“De Moto pela América do Sul”, de autoria do jovem Ernesto Guevara de la Serna, traduz a aventura deste juntamente com o amigo Alberto Granado e La Poderosa II, em direção às veias abertas da América Latina. Esse diário escrito foi filmado e responde pelo nome de “Diários de Motocicleta”, contudo não escaparam os protagonistas reais de serem ruminados, jamais engolidos, por parte da casta in do mundo da Sétima Arte e do establishment.

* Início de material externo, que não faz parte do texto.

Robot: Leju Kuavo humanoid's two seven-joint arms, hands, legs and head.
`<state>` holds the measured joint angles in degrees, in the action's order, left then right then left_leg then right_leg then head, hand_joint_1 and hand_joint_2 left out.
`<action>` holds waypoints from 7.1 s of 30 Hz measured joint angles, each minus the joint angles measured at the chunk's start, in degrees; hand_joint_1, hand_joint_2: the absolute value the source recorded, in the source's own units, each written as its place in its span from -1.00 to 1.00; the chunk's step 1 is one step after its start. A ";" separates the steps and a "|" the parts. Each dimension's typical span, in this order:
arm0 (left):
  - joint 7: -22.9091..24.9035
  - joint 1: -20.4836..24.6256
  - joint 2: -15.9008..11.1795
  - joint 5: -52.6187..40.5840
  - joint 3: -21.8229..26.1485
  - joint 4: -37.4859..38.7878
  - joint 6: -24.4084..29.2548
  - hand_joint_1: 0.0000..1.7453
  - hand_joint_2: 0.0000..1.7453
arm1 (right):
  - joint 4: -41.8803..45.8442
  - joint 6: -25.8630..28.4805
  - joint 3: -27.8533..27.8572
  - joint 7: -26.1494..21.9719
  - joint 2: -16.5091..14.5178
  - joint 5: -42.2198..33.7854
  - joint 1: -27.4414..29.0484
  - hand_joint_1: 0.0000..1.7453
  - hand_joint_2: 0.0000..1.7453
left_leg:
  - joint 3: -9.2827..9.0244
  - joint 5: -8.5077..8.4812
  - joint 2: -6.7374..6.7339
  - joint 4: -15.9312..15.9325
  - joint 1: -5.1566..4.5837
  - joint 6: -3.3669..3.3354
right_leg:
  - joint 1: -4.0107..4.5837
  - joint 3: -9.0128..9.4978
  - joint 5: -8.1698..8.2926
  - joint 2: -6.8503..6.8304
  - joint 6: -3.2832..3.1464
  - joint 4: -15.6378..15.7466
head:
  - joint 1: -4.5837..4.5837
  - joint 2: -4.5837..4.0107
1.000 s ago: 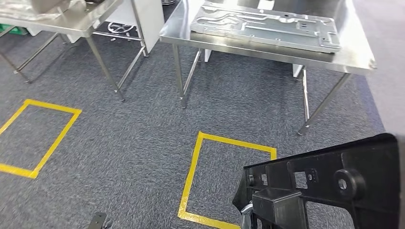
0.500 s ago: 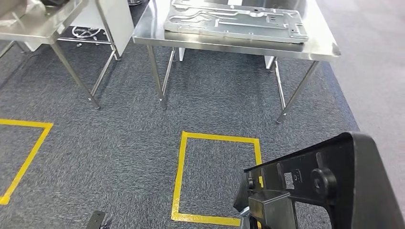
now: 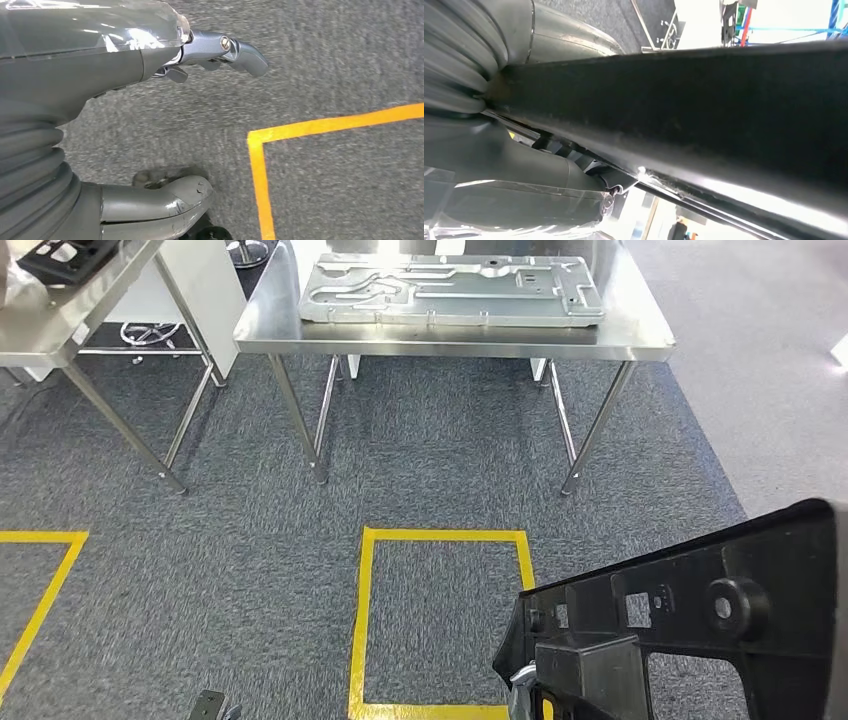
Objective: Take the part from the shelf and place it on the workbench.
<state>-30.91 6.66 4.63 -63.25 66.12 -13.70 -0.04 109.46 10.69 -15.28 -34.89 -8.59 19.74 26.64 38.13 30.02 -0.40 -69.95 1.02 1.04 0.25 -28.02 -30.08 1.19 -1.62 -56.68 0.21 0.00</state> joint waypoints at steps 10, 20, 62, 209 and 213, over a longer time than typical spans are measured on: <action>0.40 0.01 0.03 -0.03 -0.02 -0.07 0.03 -1.00 1.00 | 0.16 0.49 0.00 0.11 -0.02 0.55 -0.01 1.00 1.00 | -6.31 -1.60 0.52 10.81 0.08 -2.52 | -0.26 -4.72 -3.60 -0.48 3.05 -11.20 | 0.67 0.00; 0.97 -0.14 -0.02 0.00 -0.01 -0.07 -0.01 -1.00 1.00 | 0.49 4.13 0.03 1.93 -0.22 3.04 0.00 1.00 1.00 | -13.35 3.26 0.33 11.87 0.02 -0.66 | 0.00 -9.91 5.08 -1.58 1.78 -3.90 | 0.72 0.00; 6.50 2.46 0.54 -4.26 -5.52 0.00 -1.01 -1.00 1.00 | -8.81 25.87 0.60 35.20 5.80 68.18 -29.31 1.00 1.00 | -0.12 2.22 0.72 3.20 -0.37 -0.88 | 0.28 -1.79 1.02 -0.88 0.06 -1.44 | 0.57 -0.02; 10.03 3.55 0.22 0.07 -13.25 0.15 -2.14 -1.00 -1.00 | -54.66 7.50 0.33 37.02 6.99 41.33 -59.57 -1.00 1.00 | -1.05 -1.51 0.84 5.60 -0.40 -0.03 | -0.82 -6.31 5.47 -1.59 0.35 -1.24 | -0.71 0.00; 9.62 3.40 0.10 0.46 -13.25 0.15 -3.01 -1.00 -1.00 | -53.78 7.22 0.33 36.62 6.97 41.05 -58.88 -1.00 1.00 | 1.69 3.06 0.74 -3.94 -0.11 0.72 | -0.89 -7.15 5.80 -1.62 0.23 -1.63 | -0.90 -0.01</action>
<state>-21.28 10.06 4.73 -62.79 52.87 -13.55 -3.05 55.68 17.91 -14.95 1.73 -1.62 60.79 -32.24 39.82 33.08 0.34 -73.89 0.90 1.76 -0.65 -35.17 -24.28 -0.43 -1.39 -58.32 -0.69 -0.01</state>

Para ser mais preciso, visitava um dos mega-portais de “informação” da internet brasileira, no qual constava que o Festival de Sundance era o primeiro a ter acesso à recente película latina. Uma ovação, tantos minutos de aplauso com o público de pé a aclamar o futuro lançamento mundial. Gestos ornamentais de calorosa recepção, chacoalhar de jóias e espocar de flashs direcionados a famosos. Arrisquei-me em algumas questões que passariam pelas cabeças desse grupelho intelectual e a sua mania de Midas: a iluminação, o figurino, a atuação do sempre brilhante Gael García Bernal, se ganhará o Urso de Berlin e/ou o Oscar, enfim, midiocracia a cozer maneirismos e achismos. Quem sabe o Oscar dos efeitos especiais? Ou vencer um festival patrocinado por marca de cigarros e telefônicas multinacionais, com direito a destaque no noticiário da CNN? Por que ignorar o sentimento espontâneo e de mergulho às raízes que impregnou essa viagem, lá nos anos 50?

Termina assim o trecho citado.